Task prompt: Filter out every line below that lacks "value", and copy the rest.

(Dataset extract)

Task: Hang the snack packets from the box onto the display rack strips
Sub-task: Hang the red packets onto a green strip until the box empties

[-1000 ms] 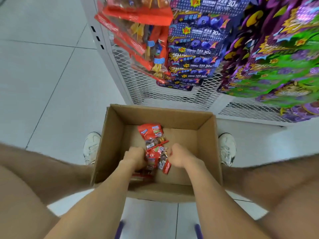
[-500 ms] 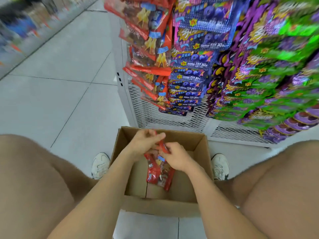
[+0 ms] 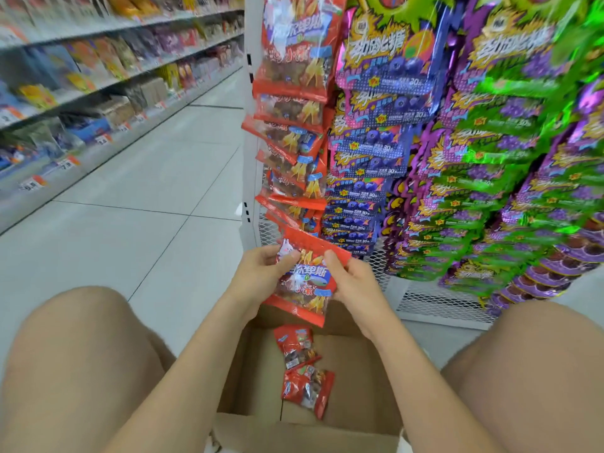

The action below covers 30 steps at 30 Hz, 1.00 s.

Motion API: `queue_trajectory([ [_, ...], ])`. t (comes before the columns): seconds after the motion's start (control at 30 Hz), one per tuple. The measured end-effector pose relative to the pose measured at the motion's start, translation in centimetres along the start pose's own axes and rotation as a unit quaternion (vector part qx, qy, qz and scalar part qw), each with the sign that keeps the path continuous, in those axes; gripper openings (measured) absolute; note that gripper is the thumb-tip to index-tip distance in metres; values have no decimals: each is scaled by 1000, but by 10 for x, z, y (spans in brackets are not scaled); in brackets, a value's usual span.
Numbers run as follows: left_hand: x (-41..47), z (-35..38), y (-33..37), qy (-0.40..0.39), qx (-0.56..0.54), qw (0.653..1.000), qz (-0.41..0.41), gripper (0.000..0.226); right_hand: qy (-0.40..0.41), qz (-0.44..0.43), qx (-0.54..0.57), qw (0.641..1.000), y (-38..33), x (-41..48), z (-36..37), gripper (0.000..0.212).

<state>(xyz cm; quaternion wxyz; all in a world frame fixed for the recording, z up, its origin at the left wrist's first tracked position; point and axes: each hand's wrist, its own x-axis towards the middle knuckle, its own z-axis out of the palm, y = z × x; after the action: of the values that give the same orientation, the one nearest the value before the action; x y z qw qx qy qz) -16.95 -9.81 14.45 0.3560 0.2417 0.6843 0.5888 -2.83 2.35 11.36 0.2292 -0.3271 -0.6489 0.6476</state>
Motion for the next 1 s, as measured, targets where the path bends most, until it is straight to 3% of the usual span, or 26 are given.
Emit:
queue_trajectory([
  [0.2, -17, 10, 54, -6, 27, 990, 135, 22, 113, -16, 121, 986, -59, -11, 15, 50],
  [0.27, -18, 13, 73, -3, 20, 986, 168, 19, 184, -77, 101, 975, -79, -12, 14, 62],
  [0.33, -16, 11, 97, 10, 20, 978, 207, 15, 200, -147, 83, 965, -105, -13, 12, 62],
  [0.43, -5, 10, 142, 65, 43, 951, 300, 14, 174, -243, 41, 953, -155, -11, 6, 40],
  [0.53, 14, 6, 202, 167, 69, 910, 373, 32, 211, -347, -31, 913, -209, 0, -1, 37],
  [0.6, 24, 4, 246, 181, 77, 897, 396, 40, 239, -399, -56, 883, -244, 9, -6, 42],
  [0.7, 38, 7, 304, 156, 44, 907, 389, 37, 272, -417, -93, 862, -293, 29, -10, 47],
  [0.83, 64, 12, 349, 127, 28, 938, 322, 31, 271, -386, -128, 873, -338, 54, -7, 53],
  [0.93, 69, 11, 363, 108, 4, 951, 290, 7, 268, -386, -134, 873, -361, 64, -6, 60],
  [1.0, 65, 11, 371, 96, -42, 961, 256, 15, 273, -396, -145, 865, -375, 68, -6, 59],
])
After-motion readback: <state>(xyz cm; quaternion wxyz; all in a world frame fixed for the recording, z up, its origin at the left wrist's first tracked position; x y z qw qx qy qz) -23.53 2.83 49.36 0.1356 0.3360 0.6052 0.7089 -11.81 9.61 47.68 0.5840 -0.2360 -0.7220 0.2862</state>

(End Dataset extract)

Answer section:
Motion API: `queue_trajectory([ [_, ...], ])`. t (comes before the columns): seconds after the motion's start (control at 30 Hz), one per tuple. The measured end-effector pose relative to the pose measured at the motion's start, translation in centimetres along the start pose's own axes and rotation as a unit quaternion (vector part qx, qy, qz and scalar part qw), each with the sign that keeps the path continuous, in those axes; gripper openings (measured) absolute; note that gripper is the thumb-tip to index-tip distance in metres; values have no decimals: each is scaled by 1000, but by 10 for x, z, y (spans in brackets are not scaled); in brackets, a value's usual span.
<state>(xyz cm; quaternion wxyz; all in a world frame fixed for the recording, z up, its origin at the left wrist's first tracked position; point and axes: each hand's wrist, its own x-axis towards the middle knuckle, its own z-axis out of the palm, y = z × x; after the action: of the values that give the same orientation, the one nearest the value before the action; x y z qw qx qy qz) -16.95 -9.81 14.45 0.3560 0.2417 0.6843 0.5888 -2.83 2.35 11.36 0.2292 -0.3271 -0.6489 0.6476</state>

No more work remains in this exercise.